──────── Excerpted records ────────
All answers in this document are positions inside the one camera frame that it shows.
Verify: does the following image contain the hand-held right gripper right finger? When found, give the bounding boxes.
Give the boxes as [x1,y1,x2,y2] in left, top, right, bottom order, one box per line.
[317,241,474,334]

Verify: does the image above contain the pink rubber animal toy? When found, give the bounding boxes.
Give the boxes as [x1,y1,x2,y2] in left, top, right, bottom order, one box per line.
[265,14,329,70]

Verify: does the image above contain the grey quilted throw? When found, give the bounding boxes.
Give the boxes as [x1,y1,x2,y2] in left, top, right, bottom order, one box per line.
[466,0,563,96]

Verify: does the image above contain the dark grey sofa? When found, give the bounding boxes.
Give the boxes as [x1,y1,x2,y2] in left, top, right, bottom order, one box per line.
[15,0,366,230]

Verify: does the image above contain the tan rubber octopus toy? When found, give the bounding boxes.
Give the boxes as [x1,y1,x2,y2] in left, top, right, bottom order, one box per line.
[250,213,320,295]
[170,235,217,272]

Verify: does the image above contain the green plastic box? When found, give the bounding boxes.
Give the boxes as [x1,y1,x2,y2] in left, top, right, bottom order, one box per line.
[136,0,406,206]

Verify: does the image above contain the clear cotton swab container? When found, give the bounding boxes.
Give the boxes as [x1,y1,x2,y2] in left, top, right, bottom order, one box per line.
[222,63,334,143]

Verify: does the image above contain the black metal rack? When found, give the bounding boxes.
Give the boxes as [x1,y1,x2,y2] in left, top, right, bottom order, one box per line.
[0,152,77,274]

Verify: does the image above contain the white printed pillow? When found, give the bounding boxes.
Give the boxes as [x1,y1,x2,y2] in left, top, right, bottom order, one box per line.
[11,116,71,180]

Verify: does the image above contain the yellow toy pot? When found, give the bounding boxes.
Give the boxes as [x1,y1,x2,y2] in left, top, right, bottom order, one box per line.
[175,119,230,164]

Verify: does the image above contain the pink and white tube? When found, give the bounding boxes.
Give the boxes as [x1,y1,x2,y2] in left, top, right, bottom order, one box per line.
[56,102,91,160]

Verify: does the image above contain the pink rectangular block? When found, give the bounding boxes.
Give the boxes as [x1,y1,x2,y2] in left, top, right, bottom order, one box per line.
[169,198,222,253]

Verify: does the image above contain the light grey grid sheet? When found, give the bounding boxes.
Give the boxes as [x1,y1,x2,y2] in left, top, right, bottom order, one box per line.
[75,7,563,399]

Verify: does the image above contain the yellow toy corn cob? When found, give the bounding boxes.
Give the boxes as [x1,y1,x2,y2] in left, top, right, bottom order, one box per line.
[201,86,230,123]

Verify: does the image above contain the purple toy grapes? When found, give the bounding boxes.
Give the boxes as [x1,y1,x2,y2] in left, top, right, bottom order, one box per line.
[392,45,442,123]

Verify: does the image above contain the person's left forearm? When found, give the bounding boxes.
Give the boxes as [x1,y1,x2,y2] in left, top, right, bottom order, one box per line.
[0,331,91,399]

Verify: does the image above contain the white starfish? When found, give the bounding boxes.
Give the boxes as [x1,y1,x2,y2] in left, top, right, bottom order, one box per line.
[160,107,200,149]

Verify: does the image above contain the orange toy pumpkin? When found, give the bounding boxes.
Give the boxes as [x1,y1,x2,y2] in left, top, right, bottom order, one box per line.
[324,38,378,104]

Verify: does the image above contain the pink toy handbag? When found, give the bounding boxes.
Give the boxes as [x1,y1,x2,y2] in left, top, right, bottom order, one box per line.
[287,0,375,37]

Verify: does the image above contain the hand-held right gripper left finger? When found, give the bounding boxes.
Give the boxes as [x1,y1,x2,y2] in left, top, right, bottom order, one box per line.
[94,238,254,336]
────────
:: Exercise instructions ::
Set down, word for word, each line from the top of the records above through the line with "Verify: does the image above contain the pink rubber".

:: Task solution ::
All answers in this document are positions inside the one camera frame that it shows.
Verify: does the following image contain the hand-held right gripper right finger? When found, give the bounding boxes.
Give the boxes as [x1,y1,x2,y2] in left, top, right, bottom order, one box per line.
[317,241,474,334]

Verify: does the image above contain the pink rubber animal toy? When found, give the bounding boxes.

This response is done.